Due to increasing risk of side effects and cross-reactions with other drugs and supplements, healthcare providers and researchers have long been looking for healthy alternatives to replace pain medications with natural and holistic methods of reducing muscle pain after exercise.
For years, massage therapy, acupuncture and pain relieving exercises were preferred than drug medications to manage mild pain. In the past few years, a lot of herbs and supplements were investigated and marketed in an attempt to reduce the intensity and severity of pain as well as to decrease the physical and psychological dependence on synthetic pain-killers. All these attempts have led to the discovery that caffeine reduces muscle pain as it contain hypoalgesic that is used to reduce the perception of pain by brain.

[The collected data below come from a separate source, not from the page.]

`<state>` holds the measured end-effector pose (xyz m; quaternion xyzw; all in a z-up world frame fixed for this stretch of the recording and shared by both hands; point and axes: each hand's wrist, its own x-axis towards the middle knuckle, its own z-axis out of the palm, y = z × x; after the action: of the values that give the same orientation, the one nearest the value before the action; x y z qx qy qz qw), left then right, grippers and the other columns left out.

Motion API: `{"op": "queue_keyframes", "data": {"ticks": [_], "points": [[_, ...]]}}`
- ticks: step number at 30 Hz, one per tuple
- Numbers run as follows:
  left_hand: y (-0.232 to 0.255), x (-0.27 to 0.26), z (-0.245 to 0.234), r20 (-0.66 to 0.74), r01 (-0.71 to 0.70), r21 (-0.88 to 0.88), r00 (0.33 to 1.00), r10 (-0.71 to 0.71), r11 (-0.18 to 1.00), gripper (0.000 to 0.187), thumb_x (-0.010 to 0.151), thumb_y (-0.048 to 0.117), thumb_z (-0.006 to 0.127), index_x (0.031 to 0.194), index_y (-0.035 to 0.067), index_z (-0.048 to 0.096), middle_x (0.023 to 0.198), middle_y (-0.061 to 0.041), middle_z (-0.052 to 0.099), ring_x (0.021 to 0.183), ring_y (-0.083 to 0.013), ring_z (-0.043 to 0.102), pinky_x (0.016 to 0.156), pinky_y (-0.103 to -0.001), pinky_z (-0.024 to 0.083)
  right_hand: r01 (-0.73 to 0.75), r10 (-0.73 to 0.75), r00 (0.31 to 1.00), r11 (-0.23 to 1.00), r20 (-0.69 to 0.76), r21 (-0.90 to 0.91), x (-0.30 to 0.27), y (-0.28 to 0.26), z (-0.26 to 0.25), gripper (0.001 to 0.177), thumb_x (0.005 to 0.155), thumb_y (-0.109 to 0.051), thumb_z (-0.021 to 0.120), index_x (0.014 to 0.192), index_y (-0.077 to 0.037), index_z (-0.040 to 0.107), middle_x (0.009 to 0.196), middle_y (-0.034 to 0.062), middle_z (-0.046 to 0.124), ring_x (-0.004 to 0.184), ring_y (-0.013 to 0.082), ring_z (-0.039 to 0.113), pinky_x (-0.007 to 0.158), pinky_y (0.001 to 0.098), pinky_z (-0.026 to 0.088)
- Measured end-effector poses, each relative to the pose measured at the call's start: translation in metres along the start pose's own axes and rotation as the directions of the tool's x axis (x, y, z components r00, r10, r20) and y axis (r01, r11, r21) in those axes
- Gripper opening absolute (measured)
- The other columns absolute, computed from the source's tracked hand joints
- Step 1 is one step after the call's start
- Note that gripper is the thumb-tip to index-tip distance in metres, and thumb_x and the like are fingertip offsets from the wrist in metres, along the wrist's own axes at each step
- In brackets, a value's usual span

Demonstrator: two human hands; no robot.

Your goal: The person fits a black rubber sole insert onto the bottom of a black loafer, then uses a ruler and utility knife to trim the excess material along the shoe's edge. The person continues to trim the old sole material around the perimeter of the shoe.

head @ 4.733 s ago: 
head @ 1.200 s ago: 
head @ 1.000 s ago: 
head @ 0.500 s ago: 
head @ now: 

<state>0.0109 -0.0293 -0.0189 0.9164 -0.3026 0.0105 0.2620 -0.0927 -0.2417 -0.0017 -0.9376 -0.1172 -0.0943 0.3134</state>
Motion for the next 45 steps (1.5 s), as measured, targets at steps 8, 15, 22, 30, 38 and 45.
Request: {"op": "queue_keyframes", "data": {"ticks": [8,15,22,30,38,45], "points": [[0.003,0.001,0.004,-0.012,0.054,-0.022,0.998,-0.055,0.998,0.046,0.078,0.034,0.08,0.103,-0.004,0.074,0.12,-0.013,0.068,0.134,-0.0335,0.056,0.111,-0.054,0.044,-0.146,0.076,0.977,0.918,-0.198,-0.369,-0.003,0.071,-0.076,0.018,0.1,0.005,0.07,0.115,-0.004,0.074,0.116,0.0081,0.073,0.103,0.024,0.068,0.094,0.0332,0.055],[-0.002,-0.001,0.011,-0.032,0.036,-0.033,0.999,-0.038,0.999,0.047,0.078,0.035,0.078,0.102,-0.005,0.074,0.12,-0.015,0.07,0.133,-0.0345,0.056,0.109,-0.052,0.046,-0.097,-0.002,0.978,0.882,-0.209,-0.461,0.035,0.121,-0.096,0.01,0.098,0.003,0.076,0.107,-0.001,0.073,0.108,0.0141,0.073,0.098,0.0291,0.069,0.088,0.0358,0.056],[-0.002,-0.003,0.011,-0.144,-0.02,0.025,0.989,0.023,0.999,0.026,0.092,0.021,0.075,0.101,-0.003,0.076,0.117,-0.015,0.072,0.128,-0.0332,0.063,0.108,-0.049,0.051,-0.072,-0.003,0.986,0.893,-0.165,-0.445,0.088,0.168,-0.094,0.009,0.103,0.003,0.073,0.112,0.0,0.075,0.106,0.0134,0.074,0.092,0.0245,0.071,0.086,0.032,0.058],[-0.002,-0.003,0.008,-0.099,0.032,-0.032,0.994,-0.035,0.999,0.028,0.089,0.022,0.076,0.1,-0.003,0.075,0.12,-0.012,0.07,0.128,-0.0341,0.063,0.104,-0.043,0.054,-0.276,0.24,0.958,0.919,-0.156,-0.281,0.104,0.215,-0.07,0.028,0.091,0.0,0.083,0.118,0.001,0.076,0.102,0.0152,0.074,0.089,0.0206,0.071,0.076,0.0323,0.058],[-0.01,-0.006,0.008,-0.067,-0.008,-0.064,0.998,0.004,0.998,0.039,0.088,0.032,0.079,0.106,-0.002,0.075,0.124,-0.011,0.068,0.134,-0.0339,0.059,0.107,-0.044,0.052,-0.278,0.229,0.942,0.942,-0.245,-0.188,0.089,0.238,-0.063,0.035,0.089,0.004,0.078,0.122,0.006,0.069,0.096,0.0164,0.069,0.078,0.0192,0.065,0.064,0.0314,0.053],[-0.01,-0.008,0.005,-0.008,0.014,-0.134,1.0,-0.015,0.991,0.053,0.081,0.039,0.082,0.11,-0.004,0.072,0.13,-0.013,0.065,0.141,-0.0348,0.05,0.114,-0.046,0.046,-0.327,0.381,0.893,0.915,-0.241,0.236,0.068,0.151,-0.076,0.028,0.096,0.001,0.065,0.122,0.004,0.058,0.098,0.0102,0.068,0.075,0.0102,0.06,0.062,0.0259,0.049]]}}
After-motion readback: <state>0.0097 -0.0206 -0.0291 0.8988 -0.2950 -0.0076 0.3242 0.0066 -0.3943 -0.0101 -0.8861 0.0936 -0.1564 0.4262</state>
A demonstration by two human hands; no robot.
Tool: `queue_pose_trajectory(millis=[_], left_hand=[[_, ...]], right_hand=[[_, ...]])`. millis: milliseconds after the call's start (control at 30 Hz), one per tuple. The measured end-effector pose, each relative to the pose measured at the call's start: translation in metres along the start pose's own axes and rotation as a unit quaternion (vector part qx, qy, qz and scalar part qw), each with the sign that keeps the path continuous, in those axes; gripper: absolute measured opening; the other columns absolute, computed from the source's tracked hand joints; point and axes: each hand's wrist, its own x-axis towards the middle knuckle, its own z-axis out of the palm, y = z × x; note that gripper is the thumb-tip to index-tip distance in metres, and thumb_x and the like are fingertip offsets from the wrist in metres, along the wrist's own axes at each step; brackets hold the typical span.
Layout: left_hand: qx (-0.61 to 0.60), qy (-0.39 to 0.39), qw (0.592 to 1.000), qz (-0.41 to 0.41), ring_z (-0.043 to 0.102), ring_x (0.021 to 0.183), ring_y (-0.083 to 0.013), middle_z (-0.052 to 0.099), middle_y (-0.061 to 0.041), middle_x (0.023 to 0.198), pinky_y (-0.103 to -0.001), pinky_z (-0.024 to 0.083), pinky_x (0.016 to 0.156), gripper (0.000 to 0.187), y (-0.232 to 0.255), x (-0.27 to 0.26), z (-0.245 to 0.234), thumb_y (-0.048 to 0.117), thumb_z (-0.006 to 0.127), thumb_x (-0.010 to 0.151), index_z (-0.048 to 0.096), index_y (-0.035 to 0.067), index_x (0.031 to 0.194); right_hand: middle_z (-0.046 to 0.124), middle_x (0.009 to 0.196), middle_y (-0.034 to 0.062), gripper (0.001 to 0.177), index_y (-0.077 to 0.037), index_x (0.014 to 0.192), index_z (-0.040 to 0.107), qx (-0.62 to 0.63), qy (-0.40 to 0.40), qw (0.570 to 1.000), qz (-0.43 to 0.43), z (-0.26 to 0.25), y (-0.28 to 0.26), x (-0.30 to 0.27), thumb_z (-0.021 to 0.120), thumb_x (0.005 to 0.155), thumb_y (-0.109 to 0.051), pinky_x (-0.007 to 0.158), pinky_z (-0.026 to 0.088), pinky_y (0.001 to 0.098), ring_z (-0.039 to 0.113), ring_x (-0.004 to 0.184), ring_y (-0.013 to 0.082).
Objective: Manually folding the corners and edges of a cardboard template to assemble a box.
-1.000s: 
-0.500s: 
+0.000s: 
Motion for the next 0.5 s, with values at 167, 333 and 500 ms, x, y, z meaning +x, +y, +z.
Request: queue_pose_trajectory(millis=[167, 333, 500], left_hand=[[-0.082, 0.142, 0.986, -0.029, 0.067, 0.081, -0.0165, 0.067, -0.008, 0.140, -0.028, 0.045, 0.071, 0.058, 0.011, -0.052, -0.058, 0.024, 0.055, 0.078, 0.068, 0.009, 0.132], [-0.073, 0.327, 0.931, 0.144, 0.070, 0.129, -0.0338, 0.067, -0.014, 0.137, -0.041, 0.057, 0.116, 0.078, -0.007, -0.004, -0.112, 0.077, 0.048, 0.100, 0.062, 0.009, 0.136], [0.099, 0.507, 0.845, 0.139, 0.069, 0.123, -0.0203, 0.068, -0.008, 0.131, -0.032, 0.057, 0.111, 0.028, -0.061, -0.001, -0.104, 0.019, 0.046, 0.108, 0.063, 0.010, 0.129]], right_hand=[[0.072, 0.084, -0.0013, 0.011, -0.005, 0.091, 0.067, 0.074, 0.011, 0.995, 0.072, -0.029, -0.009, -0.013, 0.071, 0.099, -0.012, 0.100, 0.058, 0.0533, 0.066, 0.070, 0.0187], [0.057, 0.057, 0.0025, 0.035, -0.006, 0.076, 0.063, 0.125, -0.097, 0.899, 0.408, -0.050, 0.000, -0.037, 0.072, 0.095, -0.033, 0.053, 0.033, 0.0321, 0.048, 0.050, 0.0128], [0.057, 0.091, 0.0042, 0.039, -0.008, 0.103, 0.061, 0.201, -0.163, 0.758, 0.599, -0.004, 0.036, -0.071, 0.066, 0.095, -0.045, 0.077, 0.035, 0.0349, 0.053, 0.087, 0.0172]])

What Causes Muscle Pain After Exercise?
Muscle pain is a broad term that includes discomfort, stiffness or soreness that may follow after exercise, physical activity, trauma or accidents. There may be a number of causes or patho-physiological factors that may contribute to the symptoms of muscle pain. The management or remedy is dependent on the cause and intensity of pain.
Few common ones are:
- Traumatic muscular pain as a result of sprain, tearing and stretching of tissues after an accident, fall or assault (5). Such type of pain is mainly due to inflammatory process and production of special mediators that causes pain like bradykinin. It responds normally to potent pain-killers like non-steroidal anti- inflammatory drugs (NSAIDs) or opoid analgesics.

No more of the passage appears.